Needed from the data below: every line from the one with "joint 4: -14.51" up to and including the one with "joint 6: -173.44", repeated exactly and with nothing else.

Data entries:
···
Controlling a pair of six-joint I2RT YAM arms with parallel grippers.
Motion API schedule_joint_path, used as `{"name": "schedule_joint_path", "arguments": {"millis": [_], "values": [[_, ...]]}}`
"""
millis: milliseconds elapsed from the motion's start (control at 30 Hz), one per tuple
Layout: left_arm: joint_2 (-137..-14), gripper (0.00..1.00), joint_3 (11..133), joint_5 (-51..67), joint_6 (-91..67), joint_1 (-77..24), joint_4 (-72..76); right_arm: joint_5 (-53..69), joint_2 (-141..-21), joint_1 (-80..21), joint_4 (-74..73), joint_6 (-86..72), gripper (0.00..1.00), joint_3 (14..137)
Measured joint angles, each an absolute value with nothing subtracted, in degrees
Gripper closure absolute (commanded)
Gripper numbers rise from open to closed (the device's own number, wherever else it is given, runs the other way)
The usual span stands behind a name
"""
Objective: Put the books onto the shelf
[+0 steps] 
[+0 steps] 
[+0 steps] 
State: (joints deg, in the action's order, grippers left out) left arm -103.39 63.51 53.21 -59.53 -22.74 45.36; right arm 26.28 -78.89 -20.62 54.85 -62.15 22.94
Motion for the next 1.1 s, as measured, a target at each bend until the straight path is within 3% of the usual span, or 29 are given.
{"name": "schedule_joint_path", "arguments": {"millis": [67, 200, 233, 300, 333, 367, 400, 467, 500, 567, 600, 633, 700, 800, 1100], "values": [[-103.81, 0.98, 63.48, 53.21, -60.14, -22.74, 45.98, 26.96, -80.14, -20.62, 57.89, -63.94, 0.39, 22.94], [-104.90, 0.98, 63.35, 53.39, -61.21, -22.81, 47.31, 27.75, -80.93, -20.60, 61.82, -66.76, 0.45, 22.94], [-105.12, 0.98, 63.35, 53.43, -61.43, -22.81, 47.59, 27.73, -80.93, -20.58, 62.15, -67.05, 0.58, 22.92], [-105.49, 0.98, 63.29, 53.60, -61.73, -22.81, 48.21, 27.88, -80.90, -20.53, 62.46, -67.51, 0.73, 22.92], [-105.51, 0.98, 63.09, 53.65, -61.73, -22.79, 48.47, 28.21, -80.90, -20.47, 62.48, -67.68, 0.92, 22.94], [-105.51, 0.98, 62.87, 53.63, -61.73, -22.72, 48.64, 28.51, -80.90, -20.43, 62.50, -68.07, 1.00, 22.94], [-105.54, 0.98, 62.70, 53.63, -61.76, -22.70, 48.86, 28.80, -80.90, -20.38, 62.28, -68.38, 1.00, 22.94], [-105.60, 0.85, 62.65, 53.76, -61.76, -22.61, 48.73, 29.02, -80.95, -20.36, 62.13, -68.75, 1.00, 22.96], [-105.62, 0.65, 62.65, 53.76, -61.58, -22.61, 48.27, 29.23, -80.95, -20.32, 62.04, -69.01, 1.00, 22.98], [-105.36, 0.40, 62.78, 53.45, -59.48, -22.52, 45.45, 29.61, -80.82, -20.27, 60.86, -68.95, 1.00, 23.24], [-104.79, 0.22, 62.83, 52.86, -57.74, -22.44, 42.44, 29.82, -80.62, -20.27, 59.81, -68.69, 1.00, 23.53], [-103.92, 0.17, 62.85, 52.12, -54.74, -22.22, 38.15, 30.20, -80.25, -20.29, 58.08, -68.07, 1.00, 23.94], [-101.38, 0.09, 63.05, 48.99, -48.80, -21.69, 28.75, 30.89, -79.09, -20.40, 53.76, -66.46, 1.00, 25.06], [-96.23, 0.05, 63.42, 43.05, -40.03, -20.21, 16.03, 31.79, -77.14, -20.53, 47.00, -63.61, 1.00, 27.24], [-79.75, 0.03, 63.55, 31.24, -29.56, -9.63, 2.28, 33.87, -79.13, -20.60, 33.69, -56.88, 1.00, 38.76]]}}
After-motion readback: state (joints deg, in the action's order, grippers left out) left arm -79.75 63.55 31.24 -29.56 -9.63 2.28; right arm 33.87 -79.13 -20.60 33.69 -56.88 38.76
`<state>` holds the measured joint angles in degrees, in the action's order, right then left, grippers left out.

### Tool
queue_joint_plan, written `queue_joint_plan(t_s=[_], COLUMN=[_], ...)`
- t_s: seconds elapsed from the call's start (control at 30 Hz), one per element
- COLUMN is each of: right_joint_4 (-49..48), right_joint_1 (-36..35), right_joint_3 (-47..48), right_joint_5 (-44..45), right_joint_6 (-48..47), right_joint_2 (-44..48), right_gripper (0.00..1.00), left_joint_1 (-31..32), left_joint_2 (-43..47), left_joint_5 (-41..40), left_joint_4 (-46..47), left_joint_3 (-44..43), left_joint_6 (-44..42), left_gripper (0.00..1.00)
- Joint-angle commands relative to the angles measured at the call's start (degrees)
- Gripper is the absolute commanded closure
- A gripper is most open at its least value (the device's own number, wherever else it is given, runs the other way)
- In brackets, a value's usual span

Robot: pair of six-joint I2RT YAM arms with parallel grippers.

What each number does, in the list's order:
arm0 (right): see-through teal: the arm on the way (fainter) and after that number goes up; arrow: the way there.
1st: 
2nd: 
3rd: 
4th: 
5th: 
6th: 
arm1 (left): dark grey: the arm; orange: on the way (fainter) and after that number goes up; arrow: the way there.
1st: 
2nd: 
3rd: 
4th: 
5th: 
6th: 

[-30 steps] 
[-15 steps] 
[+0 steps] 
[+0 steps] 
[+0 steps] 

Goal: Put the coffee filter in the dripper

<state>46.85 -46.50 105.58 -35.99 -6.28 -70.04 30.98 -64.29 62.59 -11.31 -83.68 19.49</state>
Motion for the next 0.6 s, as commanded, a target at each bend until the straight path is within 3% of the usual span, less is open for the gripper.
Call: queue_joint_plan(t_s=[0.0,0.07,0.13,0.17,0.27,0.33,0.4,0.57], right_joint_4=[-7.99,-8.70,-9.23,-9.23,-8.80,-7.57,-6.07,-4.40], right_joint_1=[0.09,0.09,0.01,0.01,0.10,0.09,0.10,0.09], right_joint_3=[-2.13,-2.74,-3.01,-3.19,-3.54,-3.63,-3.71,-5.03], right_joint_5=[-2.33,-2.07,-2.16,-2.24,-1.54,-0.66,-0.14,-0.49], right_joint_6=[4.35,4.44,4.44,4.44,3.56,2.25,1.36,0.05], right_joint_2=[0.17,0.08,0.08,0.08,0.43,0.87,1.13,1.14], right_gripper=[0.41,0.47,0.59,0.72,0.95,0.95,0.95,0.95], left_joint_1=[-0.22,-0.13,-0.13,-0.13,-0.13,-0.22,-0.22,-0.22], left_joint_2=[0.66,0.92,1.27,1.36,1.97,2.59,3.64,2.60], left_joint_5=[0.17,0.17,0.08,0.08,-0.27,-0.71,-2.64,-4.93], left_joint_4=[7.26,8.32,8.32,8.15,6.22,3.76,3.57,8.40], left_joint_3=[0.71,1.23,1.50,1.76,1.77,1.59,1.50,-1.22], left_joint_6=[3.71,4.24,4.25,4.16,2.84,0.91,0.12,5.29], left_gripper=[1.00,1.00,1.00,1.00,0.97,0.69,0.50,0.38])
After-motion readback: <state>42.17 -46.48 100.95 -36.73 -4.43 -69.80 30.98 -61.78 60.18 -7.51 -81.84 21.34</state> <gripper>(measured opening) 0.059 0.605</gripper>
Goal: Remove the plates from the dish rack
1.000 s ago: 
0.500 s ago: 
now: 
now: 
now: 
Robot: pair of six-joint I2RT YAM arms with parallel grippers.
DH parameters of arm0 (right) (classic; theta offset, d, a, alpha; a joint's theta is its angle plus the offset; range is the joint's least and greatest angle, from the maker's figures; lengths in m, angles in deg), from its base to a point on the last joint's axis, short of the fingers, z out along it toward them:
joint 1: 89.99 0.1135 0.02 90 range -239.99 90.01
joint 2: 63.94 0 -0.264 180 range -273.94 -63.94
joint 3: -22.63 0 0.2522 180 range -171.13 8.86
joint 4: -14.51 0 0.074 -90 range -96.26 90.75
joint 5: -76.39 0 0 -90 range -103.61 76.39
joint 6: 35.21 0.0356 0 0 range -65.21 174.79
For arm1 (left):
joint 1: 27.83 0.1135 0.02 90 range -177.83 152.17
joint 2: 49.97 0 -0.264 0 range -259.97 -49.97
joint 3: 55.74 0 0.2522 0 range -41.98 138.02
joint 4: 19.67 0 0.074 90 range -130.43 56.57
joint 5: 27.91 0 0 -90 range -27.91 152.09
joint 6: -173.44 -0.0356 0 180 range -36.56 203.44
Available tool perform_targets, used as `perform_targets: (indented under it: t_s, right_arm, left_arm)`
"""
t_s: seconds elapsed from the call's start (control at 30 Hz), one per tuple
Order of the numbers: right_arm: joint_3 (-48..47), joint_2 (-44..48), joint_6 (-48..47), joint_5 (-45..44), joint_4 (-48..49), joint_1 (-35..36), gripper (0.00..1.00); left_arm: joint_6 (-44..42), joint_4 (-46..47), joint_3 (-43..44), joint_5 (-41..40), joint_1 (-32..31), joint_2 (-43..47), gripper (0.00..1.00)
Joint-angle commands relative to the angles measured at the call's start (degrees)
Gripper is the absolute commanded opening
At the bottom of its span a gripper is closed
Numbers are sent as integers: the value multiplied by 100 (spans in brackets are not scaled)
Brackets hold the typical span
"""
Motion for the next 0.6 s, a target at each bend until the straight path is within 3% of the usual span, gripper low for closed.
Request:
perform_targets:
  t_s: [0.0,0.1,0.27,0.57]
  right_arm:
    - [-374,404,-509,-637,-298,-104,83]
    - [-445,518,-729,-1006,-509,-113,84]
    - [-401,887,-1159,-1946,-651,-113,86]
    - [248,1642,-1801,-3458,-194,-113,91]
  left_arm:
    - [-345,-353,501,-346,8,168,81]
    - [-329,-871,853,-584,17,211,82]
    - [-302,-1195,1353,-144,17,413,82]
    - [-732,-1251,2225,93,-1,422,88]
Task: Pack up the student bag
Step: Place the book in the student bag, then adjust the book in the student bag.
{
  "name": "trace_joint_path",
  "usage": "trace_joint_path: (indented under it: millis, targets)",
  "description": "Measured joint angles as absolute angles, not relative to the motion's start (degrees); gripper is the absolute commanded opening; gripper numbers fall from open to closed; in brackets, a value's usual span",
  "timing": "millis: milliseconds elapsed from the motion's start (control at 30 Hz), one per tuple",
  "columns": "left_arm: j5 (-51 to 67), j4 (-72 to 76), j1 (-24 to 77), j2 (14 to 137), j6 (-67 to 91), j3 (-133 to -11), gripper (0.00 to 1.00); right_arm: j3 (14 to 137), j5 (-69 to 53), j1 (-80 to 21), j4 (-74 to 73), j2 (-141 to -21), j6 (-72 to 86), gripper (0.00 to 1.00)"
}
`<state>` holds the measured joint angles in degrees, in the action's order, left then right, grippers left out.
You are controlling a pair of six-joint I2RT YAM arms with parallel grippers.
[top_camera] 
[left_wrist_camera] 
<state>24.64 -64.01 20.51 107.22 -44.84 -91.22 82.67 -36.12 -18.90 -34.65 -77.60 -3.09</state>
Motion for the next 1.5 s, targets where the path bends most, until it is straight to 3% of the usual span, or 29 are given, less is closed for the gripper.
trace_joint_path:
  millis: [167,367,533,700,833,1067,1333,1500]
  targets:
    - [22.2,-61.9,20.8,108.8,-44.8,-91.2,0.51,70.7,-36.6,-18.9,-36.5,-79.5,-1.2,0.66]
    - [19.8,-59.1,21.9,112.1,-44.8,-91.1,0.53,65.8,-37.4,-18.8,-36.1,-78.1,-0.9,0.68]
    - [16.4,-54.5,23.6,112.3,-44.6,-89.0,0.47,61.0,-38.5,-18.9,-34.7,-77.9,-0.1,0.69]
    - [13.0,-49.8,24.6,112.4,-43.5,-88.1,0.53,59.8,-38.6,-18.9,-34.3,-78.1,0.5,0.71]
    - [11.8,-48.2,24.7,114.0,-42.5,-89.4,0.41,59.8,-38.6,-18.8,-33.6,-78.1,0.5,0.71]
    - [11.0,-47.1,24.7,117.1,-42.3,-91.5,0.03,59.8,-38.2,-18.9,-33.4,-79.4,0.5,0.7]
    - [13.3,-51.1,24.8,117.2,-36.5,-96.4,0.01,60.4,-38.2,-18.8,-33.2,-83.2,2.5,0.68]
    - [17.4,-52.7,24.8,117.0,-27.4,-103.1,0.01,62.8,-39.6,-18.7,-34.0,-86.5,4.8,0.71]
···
__Task result__
joint 4: -14.51 0 0.074 -90 range -96.26 90.75
joint 5: -76.39 0 0 -90 range -103.61 76.39
joint 6: 35.21 0.0356 0 0 range -65.21 174.79
For arm1 (left):
joint 1: 27.83 0.1135 0.02 90 range -177.83 152.17
joint 2: 49.97 0 -0.264 0 range -259.97 -49.97
joint 3: 55.74 0 0.2522 0 range -41.98 138.02
joint 4: 19.67 0 0.074 90 range -130.43 56.57
joint 5: 27.91 0 0 -90 range -27.91 152.09
joint 6: -173.44 -0.0356 0 180 range -36.56 203.44

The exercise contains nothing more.